Tuesday, February 17, 2009
Battle of the HR Steroid Theory
In this corner we have Nate Silver from a few years ago (though the charts have been inexplicably removed):
As it happens, not only has the increase in the standard deviation failed to keep a proportionate pace with the increase in home run rates, but it has actually decelerated. That is, while offensive output has increased substantially, the playing field has become comparatively more level. Last season, for example, about 19.3 home runs were hit per 650 plate appearances in the National League, with a standard deviation of 11.9. Compare that to 1970, when just 15.6 home runs were hit per 650 PA--about a 20 percent decrease from contemporary levels--but the standard deviation was actually a bit higher, at 12.3. This is far from a perfect experiment. But at the very least, it is highly problematic for the Steroid Gap Theory.
And in that corner is Dan Rosenheck:
This is exactly what happened between 1993 and 2004. Using the standard deviation, a common measure of how tightly a set of numbers is bunched together, performances by both hitters and pitchers were more spread out during that time than in any 12-year period since World War II. Although some of the difference was caused by adding new teams, expansion was much more rapid in the 1960s than the 1990s, and standard deviations were still lower back then. None of this means that steroids are necessarily the cause of the separation.

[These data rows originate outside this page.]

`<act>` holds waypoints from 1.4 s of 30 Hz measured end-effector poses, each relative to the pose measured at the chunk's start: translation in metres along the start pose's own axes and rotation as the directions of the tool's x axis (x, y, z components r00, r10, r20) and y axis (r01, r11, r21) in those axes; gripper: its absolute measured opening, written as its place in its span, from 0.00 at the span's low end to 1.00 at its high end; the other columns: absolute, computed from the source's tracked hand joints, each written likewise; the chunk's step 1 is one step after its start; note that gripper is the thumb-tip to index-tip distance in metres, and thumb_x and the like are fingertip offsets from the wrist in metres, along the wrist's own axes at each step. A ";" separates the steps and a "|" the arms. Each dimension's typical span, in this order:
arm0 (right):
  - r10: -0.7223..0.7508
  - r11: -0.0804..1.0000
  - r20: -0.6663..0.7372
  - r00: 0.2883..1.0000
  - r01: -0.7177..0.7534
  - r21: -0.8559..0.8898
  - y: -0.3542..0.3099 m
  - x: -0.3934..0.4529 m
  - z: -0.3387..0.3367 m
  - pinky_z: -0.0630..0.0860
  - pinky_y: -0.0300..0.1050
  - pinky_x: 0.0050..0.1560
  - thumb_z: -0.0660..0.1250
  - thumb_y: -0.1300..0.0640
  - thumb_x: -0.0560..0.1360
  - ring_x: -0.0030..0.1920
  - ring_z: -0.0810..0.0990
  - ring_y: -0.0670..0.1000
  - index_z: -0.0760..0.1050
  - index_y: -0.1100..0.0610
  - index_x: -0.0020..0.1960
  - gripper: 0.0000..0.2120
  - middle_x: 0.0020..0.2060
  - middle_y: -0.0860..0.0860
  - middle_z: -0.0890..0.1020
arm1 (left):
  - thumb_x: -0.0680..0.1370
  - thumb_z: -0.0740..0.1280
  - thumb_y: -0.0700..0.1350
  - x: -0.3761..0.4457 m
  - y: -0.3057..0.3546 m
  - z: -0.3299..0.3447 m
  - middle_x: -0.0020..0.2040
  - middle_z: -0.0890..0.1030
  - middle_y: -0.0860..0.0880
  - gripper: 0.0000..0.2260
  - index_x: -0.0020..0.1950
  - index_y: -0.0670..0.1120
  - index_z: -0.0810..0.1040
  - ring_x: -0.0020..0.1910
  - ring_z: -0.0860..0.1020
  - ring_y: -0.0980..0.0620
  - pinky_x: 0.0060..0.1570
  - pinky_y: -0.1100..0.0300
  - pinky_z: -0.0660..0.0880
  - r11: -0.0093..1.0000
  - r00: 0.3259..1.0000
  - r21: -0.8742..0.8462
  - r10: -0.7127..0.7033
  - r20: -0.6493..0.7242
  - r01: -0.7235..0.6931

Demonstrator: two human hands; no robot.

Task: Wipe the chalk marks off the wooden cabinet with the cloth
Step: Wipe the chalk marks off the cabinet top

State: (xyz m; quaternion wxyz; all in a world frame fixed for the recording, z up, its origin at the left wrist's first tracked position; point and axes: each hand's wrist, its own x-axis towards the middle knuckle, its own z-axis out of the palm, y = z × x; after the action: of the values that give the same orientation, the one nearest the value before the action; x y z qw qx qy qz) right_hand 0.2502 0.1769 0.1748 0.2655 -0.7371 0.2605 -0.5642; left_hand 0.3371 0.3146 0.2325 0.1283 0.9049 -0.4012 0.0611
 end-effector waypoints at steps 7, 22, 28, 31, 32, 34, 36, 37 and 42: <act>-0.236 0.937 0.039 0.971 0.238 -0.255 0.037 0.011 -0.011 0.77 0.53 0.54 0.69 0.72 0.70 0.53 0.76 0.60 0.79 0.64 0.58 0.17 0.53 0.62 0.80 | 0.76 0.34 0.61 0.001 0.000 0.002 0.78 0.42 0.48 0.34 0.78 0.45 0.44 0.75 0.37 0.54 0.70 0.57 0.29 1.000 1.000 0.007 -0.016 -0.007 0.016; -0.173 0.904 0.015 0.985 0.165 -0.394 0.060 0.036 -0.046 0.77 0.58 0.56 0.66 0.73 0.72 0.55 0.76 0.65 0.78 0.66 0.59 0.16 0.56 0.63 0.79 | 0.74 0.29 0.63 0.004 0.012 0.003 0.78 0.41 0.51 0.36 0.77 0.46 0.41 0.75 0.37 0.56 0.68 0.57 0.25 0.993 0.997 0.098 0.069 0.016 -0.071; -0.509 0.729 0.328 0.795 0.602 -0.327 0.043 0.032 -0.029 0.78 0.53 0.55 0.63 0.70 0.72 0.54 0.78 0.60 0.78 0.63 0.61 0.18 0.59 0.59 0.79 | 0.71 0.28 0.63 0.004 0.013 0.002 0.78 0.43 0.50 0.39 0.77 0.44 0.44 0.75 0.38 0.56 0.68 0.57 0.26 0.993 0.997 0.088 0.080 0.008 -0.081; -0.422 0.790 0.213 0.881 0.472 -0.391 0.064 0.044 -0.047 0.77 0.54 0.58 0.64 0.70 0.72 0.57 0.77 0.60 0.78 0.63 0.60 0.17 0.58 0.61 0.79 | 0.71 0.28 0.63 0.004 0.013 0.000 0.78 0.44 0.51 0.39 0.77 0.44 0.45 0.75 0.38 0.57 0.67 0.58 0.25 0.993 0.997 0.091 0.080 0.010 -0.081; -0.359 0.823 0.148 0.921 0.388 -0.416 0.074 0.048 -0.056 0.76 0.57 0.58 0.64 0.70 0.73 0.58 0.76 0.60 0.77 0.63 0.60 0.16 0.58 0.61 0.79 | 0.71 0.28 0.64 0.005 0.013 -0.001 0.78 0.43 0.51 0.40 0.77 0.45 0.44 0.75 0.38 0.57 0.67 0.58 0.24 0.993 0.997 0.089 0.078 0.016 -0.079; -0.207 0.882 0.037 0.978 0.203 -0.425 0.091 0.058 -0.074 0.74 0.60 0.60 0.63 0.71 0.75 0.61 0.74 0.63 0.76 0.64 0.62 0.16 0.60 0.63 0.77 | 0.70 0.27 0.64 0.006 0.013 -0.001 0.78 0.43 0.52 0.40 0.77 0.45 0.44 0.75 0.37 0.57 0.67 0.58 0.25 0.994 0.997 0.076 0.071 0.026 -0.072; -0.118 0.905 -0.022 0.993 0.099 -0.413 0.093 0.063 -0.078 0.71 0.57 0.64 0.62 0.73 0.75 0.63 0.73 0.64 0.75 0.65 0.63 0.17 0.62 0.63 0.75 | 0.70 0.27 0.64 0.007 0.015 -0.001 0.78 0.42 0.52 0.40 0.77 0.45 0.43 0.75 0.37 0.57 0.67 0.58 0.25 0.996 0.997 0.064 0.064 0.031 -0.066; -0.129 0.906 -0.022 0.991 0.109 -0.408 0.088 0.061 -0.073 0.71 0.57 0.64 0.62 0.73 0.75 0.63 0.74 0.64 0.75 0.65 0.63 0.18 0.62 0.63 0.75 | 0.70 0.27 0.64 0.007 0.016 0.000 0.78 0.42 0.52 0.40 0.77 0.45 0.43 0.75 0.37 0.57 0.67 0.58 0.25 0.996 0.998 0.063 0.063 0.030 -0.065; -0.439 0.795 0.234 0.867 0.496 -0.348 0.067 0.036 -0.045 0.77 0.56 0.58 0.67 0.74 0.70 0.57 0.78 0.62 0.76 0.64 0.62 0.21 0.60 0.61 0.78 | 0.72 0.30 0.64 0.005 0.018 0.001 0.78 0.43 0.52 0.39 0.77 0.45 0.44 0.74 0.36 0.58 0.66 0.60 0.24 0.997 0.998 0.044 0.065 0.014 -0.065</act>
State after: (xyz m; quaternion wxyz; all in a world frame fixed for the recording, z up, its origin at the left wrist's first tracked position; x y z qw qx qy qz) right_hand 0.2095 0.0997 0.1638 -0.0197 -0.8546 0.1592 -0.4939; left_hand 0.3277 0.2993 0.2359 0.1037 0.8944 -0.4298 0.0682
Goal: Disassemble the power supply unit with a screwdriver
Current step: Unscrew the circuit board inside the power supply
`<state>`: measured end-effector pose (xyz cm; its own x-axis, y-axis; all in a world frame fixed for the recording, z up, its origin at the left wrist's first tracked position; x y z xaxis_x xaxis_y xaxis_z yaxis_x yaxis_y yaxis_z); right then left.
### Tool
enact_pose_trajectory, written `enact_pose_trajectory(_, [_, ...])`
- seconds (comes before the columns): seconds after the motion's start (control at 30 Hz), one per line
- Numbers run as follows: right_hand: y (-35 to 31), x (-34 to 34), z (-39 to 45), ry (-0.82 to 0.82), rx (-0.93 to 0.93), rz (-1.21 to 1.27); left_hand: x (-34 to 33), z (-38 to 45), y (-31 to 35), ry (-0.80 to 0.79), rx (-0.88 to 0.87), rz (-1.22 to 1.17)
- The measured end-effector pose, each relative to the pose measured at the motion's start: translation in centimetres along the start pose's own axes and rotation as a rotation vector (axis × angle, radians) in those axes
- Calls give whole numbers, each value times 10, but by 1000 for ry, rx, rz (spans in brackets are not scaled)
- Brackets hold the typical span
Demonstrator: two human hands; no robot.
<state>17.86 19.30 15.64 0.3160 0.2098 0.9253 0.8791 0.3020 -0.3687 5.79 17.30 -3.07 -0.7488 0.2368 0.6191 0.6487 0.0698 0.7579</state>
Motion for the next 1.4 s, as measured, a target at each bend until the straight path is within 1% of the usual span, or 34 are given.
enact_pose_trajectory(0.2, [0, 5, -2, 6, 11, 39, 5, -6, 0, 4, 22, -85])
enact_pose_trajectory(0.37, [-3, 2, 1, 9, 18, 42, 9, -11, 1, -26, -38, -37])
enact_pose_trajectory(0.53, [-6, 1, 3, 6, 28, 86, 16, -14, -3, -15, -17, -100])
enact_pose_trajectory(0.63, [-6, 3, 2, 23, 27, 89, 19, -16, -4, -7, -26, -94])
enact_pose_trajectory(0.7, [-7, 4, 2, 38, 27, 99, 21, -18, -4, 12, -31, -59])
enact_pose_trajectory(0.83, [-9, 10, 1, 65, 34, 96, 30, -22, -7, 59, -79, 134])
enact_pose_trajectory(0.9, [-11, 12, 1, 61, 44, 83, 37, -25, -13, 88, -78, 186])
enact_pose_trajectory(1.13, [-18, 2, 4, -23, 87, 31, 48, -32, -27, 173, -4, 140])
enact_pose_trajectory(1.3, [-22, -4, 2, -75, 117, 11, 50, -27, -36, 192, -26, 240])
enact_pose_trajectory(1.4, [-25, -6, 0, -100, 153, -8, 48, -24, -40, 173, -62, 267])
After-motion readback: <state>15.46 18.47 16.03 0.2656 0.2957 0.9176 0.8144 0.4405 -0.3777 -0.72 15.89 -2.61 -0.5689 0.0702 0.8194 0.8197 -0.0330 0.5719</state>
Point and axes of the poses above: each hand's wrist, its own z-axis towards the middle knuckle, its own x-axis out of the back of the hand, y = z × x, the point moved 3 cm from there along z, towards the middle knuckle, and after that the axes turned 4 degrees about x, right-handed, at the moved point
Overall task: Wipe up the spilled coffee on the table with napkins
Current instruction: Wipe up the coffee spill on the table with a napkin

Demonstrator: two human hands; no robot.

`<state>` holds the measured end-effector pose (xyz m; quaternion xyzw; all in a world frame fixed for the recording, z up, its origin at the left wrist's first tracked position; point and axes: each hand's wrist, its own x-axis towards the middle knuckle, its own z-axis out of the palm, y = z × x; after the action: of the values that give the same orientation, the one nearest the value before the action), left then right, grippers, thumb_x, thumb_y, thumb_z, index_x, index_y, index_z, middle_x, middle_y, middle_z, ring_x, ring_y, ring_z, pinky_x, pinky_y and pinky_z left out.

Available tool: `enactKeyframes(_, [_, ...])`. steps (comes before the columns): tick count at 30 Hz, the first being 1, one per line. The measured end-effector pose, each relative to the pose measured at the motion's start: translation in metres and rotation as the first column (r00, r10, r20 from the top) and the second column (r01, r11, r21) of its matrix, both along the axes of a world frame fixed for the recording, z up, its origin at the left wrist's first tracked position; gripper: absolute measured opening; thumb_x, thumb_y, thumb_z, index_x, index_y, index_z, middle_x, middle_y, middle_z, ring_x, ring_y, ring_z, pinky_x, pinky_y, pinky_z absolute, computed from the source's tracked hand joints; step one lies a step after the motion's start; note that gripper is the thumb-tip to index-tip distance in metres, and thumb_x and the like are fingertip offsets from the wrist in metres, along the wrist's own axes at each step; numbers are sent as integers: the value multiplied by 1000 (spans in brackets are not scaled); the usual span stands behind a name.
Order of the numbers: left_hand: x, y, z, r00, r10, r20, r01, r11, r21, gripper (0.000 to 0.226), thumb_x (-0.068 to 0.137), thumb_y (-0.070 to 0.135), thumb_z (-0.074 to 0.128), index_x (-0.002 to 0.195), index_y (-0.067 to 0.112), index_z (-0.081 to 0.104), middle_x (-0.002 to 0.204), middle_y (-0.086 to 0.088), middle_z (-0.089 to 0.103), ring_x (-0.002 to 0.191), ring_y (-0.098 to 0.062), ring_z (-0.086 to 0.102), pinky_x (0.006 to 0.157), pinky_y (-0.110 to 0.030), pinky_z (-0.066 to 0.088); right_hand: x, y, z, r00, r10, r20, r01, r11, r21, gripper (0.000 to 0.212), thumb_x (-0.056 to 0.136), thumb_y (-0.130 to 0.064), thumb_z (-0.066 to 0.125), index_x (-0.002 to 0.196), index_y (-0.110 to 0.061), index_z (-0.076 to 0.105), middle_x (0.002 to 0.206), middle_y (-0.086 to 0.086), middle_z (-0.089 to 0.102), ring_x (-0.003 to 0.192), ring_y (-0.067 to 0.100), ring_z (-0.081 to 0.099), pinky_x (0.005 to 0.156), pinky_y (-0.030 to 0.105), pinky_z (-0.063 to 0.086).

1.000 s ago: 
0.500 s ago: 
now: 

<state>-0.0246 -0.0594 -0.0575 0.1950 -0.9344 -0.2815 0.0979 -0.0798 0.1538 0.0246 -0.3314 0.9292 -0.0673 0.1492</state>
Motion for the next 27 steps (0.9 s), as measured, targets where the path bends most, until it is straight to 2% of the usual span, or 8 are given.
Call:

Two opposite viewpoints of the same data. I will say that aggregating as Dan does is problematic, if the time period was chosen for a specific reason. I’d rather go with a year-by-year approach.


They are not necessarily disagreeing. Dan is pointing out that the standard deviation in player performance increased from 1993-2004, while Nate is arguing that, while the standard deviation did increase, that increase was actually LESS than one would have predicted from the historical relationship between home runs and SD of home runs.
In his WARP file, Dan includes includes a spreadsheet with standard deviations throughout baseball history, as well as the time series of a regression estimate of standard deviations (unfortunately, I don’t know what factors he included in his regression; I know it includes runs scoring, years since expansion, etc,) Looking at that data, Dan’s estimator actually does a better job (by RMSE) of predicting standard deviations from 1993-2004 than it does for the rest of baseball history. So it seems like most of the increase in standard deviations is explainable in terms of other observable factors.